• [EXERCISE DIRECTIONS]: Return only the count of lines in the listing below where the word "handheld" appears.

• [SOURCE MATERIAL]:

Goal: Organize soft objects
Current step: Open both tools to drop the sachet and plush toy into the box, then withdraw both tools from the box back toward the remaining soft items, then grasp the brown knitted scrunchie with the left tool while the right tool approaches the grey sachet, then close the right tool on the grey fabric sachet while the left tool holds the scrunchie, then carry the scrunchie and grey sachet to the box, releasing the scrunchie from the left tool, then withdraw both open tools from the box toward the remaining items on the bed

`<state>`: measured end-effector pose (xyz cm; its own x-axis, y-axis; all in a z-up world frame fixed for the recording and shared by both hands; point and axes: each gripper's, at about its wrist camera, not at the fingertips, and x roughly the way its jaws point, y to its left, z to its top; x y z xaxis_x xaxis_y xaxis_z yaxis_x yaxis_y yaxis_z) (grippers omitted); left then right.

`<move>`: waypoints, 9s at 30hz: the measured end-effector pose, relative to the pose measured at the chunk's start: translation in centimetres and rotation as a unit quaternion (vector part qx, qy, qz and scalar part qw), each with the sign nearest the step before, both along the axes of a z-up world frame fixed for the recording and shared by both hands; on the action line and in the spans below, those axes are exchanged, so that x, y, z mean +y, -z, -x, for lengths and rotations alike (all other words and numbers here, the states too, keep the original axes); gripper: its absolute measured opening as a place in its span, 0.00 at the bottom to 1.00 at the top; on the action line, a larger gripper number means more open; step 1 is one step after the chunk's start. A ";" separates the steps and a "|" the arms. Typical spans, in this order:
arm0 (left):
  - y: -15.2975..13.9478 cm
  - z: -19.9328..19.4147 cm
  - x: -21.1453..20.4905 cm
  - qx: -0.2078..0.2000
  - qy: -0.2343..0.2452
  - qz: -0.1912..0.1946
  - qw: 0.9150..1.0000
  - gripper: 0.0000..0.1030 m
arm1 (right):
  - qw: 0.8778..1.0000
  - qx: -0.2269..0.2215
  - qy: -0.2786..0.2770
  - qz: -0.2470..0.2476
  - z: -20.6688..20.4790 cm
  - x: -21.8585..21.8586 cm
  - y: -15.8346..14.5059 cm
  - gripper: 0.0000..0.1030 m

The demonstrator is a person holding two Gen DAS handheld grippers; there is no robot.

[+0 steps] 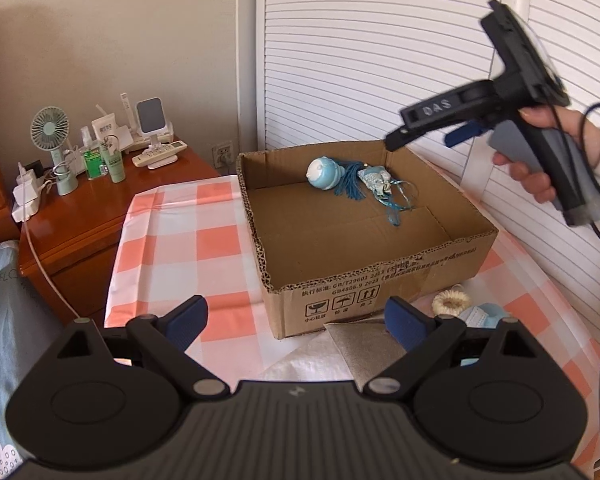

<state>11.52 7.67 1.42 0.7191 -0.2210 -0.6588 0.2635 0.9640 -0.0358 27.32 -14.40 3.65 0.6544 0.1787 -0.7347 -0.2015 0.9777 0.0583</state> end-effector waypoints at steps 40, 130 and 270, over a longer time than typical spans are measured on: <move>6.8 6.5 -1.1 0.058 -0.051 0.026 0.997 0.96 | 0.997 0.047 0.053 0.040 19.6 -3.3 11.2 1.00; 8.5 0.7 -11.2 -0.026 0.105 -0.116 0.987 0.32 | 0.998 -0.020 0.019 0.055 20.8 -5.6 10.2 0.54; 1.6 6.9 0.2 -0.046 -0.064 0.007 0.997 0.99 | 0.990 -0.074 -0.119 0.017 13.5 4.2 0.3 0.96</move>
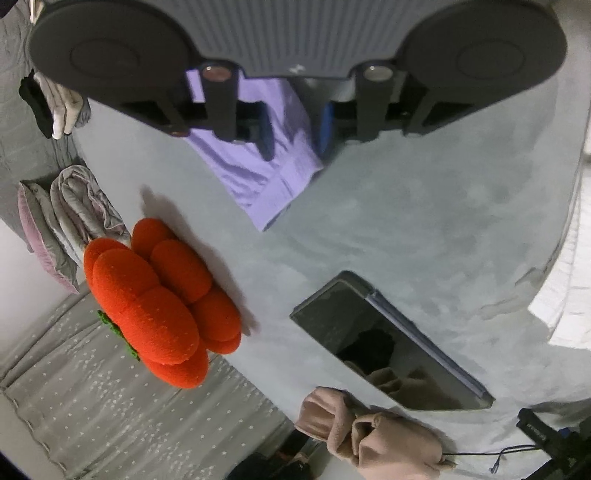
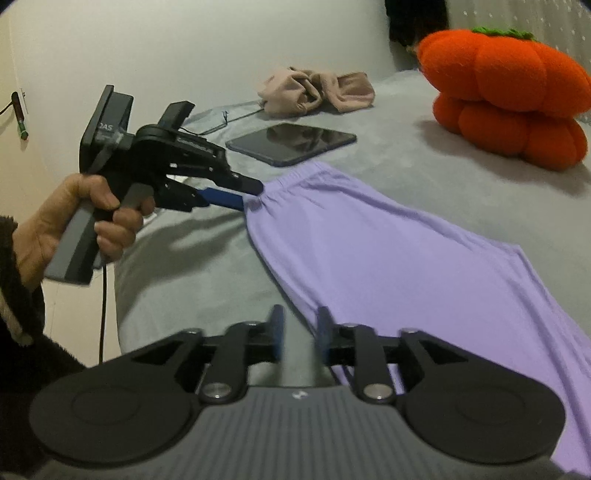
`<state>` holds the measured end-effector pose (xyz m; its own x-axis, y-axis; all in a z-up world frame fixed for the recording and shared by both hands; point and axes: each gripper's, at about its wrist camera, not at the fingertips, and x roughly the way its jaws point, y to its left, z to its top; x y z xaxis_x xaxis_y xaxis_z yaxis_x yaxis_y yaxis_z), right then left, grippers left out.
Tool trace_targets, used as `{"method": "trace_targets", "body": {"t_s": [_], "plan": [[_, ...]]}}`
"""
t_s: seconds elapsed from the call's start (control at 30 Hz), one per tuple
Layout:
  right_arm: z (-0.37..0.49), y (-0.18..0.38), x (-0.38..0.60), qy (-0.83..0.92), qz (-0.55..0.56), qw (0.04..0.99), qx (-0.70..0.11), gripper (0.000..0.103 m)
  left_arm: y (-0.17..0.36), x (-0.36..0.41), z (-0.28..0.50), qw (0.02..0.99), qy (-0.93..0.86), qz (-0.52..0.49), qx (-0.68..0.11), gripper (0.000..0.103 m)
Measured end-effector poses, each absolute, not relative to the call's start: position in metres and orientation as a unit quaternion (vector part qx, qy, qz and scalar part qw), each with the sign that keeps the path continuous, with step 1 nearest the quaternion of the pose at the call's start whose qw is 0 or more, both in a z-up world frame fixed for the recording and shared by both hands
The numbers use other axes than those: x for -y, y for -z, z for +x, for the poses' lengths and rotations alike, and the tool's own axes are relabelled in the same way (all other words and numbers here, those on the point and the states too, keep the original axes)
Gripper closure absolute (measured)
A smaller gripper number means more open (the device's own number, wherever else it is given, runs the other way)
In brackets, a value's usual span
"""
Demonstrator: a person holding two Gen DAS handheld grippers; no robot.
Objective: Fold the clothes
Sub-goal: 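Lower the waistband onto the garment with both grippers, bringing them together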
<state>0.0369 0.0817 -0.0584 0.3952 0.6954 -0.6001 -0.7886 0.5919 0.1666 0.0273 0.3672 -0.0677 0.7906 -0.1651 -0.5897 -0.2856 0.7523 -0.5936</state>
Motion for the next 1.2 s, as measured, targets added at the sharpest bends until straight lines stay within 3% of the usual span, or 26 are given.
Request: {"method": "trace_targets", "body": {"t_s": [0.03, 0.6, 0.67, 0.7, 0.83, 1.2], "plan": [[0.037, 0.057, -0.088, -0.448, -0.073, 0.833, -0.317, 0.068, 0.067, -0.367, 0.028, 0.880, -0.033, -0.350, -0.321, 0.095], [0.068, 0.067, -0.209, -0.436, -0.115, 0.855, -0.256, 0.068, 0.061, -0.375, 0.034, 0.881, 0.016, -0.361, -0.306, 0.095], [0.073, 0.069, -0.210, -0.428, -0.109, 0.861, -0.253, 0.093, 0.061, -0.377, 0.033, 0.882, 0.012, -0.360, -0.305, 0.093], [0.076, 0.070, -0.208, -0.425, -0.103, 0.863, -0.253, 0.101, 0.061, -0.378, 0.031, 0.881, 0.008, -0.362, -0.304, 0.089], [0.085, 0.068, -0.195, -0.414, -0.064, 0.872, -0.254, 0.101, 0.059, -0.384, 0.025, 0.880, -0.014, -0.368, -0.300, 0.068], [0.098, 0.054, -0.180, -0.389, -0.005, 0.884, -0.259, 0.101, 0.080, -0.380, 0.035, 0.850, -0.037, -0.409, -0.329, 0.066]]}}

• [RESPONSE FOR THIS EXERCISE]: 2